The 360 degree branding method is also much easier to implement than the lovemarks method. When customers subscribe to a company that employs 360 degree marketing, any new products are brought directly to them. With the lovemarks method, however, the customers need to find new additions on their own. This may, eventually, get tiresome for the customers, which will make the company lose customers, regardless of their love for it.

Conclusion

Inasmuch as both concepts are good methods of branding depending on the products, the 360 degree approach might be much safer for the company than the lovemarks method. First, there is no telling how the general public will react to a certain, say, advertisement. Take the aforementioned Marks & Spenser example for instance. A group that, perhaps radically opposes Christianity and all its beliefs and holidays, including Christmas, may not have taken well to the advertisement. The storytelling bit of the lovemarks branding technique is always a gamble.

Similarly, relying on emotion for marketing is also risky. Most of the time, the emotion brings to surface good memories associated with the use of the product. However, it is impossible to control the events surrounding the marketing. For instance, say a company uses a treasure hunt as their method of including the customer base. Unfortunately, on the day of the treasure hunt, there is an unexpected blizzard and there is a major accident in which many people are hurt. The company’s intentions were pure. However, the opposite effect will be achieved. The product will be associated with negative memories, and a large customer base will be lost for reasons beyond the company’s control.

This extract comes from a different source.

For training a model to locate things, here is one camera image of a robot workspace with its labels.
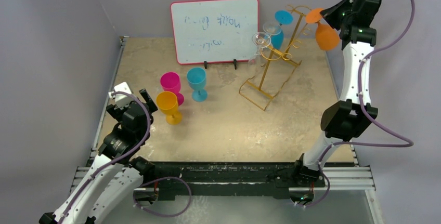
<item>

The 360 degree method may lack the idealistic view that Roberts (2005) seems to have, that love is all we need. However, by essentially trapping the customer such that they are basically disoriented without the brands product(s), the company achieves what is probably the greatest driver of loyalty.

References

Blair, M., Armstrong, R., & Murphy, M. (2003). The 360 degree brand in Asia: creating more effective marketing communications. Wiley.

Bujor, B. R., & Georgescu, M. A. (2015). Attracting Consumers by Using Emotional Messages.

Jackson, R. (2007). 360 degree marketing. Journal of Marketing, 12-12.

Roberts, K. (2005). Lovemarks: The future beyond brands.
PowerHouse Books.

Sheehan, B. (2013). Loveworks: How the world’s top marketers make emotional connections to win in the marketplace. powerHouse Books.